The Chatham News
- Type: Weekly newspaper
- Owner: North State Media
- Publisher: Neal Robbins
- Editor-in-chief: Matt Mercer
- Editor: Griffin Daughtry
- Founded: 1924
- Language: English
- Headquarters: Siler City, N.C.
- OCLC number: 13142116
- Website: chathamnewsrecord.com

= The Chatham News =

Weekly newspaper in Siler City, North Carolina

The Chatham News is a weekly newspaper based in Siler City, North Carolina and serving Chatham County, North Carolina.

== History ==
Started in 1924, the newspaper has been family-owned for much of its history.
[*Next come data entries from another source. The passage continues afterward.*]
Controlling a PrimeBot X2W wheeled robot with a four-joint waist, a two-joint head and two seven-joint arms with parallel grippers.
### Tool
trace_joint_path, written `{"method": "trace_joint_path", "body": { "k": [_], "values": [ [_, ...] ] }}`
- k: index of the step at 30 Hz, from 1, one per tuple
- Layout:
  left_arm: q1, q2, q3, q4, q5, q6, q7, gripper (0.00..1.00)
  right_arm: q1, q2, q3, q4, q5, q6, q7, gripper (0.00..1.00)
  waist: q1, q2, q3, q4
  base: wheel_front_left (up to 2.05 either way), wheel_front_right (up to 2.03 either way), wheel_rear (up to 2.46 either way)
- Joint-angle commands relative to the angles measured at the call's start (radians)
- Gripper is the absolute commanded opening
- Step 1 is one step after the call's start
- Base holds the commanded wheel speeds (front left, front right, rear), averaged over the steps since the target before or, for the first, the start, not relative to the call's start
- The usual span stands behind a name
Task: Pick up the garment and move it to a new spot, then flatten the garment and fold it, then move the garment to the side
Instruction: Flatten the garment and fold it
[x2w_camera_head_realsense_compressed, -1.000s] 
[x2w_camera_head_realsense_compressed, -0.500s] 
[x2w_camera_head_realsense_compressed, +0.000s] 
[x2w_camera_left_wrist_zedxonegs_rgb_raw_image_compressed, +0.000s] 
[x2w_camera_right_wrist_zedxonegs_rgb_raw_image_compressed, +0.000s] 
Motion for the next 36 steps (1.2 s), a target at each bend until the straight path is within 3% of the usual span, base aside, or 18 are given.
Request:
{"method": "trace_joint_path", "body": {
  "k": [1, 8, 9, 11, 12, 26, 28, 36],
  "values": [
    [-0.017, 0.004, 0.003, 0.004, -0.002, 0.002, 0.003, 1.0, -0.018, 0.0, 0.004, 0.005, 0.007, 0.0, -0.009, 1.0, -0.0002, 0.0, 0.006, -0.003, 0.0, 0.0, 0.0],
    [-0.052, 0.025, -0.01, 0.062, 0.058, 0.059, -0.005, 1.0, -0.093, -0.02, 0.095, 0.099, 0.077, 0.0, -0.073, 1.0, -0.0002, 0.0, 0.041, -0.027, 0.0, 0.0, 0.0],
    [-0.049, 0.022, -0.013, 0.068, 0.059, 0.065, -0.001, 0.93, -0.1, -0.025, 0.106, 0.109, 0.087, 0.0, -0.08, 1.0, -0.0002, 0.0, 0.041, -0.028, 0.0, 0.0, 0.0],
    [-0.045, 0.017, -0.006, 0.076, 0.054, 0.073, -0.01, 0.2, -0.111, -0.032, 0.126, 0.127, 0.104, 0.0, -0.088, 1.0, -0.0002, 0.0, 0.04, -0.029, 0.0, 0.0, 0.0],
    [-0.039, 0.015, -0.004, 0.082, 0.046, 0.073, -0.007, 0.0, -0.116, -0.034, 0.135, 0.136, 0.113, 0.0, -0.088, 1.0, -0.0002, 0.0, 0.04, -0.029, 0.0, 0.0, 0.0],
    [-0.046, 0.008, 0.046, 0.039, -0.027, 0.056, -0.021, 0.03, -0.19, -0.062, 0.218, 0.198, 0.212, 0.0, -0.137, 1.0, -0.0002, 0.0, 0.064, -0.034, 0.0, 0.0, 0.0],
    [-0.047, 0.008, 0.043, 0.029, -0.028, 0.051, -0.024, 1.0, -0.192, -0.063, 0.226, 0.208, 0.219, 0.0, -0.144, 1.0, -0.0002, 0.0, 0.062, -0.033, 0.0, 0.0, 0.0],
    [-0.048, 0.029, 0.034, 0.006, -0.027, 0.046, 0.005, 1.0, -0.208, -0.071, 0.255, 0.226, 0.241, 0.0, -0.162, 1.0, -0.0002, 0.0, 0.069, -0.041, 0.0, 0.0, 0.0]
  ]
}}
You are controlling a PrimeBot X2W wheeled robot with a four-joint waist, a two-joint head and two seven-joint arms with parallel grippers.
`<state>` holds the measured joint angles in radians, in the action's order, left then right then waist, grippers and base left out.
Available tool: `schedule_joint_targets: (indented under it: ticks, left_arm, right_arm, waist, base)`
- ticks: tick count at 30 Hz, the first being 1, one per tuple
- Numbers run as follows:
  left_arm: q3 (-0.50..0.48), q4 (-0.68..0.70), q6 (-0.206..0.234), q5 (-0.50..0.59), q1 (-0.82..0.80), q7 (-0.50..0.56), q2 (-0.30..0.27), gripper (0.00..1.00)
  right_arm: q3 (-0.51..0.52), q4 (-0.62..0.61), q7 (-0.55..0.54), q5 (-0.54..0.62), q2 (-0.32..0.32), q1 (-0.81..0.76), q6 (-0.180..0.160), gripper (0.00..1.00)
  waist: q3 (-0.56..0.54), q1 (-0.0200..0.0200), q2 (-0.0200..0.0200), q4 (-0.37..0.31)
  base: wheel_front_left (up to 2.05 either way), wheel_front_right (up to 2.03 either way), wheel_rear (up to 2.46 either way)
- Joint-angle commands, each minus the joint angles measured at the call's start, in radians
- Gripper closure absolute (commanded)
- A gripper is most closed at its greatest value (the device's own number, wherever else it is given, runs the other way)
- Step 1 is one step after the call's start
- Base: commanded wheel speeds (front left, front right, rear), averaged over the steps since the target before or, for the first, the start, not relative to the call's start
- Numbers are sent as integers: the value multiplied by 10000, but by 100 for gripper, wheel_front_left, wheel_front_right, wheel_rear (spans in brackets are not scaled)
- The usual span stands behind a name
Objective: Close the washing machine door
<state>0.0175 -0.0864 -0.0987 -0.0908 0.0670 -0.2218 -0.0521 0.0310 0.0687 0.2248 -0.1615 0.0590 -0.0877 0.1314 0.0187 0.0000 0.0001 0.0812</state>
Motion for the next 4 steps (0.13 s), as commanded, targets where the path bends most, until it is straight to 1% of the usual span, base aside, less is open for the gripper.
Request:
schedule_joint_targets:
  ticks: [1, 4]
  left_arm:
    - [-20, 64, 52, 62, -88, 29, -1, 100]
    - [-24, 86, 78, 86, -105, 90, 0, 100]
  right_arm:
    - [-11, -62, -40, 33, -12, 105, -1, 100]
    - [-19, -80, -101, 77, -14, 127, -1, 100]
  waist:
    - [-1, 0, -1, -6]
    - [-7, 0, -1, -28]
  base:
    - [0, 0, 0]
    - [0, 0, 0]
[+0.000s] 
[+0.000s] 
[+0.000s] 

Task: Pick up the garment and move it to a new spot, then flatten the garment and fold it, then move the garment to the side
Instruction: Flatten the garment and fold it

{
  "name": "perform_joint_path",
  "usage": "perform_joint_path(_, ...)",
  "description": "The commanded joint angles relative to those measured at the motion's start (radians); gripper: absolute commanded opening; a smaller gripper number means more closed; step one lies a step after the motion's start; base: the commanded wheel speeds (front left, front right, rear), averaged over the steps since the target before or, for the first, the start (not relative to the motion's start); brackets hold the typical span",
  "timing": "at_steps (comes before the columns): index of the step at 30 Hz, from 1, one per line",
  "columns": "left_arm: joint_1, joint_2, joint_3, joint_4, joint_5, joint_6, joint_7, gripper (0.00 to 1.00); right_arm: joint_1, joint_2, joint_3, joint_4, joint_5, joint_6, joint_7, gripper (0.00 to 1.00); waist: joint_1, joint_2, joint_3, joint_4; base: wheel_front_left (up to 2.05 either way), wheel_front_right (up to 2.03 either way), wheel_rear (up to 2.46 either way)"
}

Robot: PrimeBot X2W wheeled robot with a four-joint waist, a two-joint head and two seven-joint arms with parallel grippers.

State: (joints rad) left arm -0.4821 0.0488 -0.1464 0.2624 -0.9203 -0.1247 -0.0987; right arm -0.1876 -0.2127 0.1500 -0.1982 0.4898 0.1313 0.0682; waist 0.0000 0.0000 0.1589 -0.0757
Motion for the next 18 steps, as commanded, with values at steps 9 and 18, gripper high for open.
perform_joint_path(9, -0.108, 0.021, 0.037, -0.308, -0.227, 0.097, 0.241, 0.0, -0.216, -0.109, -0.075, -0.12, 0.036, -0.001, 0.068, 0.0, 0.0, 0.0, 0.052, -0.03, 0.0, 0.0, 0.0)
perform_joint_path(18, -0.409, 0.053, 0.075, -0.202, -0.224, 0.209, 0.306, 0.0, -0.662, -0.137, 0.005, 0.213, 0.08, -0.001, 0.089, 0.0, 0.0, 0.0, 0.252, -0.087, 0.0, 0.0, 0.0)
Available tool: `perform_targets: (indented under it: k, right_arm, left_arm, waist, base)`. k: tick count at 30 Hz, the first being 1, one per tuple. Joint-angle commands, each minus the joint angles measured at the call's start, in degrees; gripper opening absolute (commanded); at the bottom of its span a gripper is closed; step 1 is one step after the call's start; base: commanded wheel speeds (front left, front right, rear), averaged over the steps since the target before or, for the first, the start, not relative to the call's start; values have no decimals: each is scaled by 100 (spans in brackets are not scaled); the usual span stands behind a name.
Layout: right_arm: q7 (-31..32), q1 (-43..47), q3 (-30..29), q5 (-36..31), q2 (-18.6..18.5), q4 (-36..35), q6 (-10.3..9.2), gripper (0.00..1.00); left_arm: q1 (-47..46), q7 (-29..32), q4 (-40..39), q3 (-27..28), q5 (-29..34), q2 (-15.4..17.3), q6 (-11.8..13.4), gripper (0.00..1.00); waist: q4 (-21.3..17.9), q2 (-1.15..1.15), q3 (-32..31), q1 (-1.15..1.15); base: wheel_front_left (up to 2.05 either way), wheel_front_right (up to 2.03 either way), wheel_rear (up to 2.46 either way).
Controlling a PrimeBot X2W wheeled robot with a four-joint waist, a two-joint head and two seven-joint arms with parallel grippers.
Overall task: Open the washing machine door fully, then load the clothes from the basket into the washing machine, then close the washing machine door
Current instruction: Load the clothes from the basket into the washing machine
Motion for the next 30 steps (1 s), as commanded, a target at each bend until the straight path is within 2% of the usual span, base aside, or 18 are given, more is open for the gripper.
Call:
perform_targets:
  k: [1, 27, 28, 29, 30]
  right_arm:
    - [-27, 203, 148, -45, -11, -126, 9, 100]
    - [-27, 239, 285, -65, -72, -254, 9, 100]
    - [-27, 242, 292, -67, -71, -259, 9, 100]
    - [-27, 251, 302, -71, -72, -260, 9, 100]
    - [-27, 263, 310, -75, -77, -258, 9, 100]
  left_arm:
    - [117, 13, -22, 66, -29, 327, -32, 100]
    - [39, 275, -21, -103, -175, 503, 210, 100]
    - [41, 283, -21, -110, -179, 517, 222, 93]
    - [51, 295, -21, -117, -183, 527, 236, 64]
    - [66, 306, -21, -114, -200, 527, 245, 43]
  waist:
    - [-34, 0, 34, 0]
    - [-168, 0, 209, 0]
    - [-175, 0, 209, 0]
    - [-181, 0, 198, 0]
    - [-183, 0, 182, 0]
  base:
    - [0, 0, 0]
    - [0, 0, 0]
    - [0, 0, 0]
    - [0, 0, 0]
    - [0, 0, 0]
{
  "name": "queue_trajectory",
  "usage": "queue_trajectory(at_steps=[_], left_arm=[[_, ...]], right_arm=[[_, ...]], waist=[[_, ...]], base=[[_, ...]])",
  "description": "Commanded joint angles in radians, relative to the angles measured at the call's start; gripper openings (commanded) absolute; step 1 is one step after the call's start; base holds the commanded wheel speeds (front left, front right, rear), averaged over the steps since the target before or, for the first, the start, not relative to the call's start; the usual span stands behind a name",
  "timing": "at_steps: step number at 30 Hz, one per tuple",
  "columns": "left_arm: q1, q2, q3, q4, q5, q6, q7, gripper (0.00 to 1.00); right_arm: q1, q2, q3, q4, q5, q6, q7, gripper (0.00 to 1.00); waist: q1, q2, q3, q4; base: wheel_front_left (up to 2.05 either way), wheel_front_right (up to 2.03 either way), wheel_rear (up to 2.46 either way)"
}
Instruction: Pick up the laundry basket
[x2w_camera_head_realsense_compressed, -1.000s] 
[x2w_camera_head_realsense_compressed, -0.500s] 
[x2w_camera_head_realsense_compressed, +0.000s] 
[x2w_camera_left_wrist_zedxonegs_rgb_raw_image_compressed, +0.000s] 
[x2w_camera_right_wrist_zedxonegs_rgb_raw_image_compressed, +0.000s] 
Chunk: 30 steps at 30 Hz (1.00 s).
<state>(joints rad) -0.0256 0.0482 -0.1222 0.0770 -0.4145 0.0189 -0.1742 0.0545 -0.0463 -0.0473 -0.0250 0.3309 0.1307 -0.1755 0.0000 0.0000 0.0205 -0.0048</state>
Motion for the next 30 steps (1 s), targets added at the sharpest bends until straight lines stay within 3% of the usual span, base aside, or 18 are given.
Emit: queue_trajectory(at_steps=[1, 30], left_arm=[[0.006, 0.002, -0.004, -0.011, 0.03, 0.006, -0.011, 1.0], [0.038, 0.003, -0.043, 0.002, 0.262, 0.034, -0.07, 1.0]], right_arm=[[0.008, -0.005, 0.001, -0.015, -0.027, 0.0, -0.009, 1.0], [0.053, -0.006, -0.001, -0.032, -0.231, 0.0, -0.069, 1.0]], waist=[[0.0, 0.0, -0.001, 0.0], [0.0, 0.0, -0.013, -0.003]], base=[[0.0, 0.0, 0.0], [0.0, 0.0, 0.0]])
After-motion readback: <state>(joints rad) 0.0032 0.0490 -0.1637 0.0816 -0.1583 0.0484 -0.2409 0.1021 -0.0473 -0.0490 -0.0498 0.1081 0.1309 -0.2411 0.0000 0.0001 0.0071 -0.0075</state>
E.A. Resch bought the newspaper, along with The Chatham Record of Pittsboro, in 1939. His son Alan Resch joined The Chatham News in 1962 and was replaced by wife Mary Resch as editor and publisher when he died in 2016. On October 25, 2018 The Chatham News announced that The Chatham News Publishing Company, Inc. had sold the newspapers to The Chatham Media Group LLC. The group included former Sanford Herald publisher Bill Horner III, Kirk Bradley, and Chris Ehrenfeld. Bradley and Ehrenfeld cared about the papers being locally owned.

The newspaper was sold to North State Journal owner North State Media in May 2023.